*Data shown*.

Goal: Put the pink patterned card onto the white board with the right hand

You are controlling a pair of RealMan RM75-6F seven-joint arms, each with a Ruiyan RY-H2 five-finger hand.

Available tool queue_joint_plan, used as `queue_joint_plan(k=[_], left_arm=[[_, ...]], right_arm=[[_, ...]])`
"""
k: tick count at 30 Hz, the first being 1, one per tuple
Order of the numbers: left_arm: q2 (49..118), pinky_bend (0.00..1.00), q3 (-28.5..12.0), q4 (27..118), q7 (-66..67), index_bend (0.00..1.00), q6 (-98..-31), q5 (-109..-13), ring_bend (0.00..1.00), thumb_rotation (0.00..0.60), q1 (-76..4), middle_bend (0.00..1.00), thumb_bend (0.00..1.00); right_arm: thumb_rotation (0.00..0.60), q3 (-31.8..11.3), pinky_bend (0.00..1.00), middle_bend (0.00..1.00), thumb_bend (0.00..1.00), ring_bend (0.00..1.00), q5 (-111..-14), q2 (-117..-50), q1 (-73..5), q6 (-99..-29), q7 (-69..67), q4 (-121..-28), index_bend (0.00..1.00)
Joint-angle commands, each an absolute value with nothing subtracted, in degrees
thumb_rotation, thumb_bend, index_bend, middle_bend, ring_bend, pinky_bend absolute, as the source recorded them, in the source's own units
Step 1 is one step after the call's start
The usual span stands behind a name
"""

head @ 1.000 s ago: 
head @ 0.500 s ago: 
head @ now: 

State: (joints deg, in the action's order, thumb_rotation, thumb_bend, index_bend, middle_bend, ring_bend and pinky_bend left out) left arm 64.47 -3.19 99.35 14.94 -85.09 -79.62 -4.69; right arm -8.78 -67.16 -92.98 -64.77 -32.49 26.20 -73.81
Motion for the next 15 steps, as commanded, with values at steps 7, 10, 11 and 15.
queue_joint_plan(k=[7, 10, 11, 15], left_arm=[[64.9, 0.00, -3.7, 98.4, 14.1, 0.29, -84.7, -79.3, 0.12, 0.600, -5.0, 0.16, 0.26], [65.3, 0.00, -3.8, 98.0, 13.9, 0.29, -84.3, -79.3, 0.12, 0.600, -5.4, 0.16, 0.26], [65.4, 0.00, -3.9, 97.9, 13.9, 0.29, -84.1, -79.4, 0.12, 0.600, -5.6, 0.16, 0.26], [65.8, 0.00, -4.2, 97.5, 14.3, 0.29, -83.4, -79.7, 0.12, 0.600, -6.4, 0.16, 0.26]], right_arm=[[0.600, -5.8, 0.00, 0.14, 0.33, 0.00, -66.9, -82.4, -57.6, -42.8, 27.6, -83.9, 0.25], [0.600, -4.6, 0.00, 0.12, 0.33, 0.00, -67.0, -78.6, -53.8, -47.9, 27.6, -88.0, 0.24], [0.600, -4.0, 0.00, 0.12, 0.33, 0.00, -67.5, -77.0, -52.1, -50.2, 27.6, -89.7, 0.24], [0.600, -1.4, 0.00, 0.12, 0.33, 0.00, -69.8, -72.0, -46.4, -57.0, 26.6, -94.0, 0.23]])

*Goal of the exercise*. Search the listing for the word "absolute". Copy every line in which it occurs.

*Solution to this problem*.
Joint-angle commands, each an absolute value with nothing subtracted, in degrees
thumb_rotation, thumb_bend, index_bend, middle_bend, ring_bend, pinky_bend absolute, as the source recorded them, in the source's own units

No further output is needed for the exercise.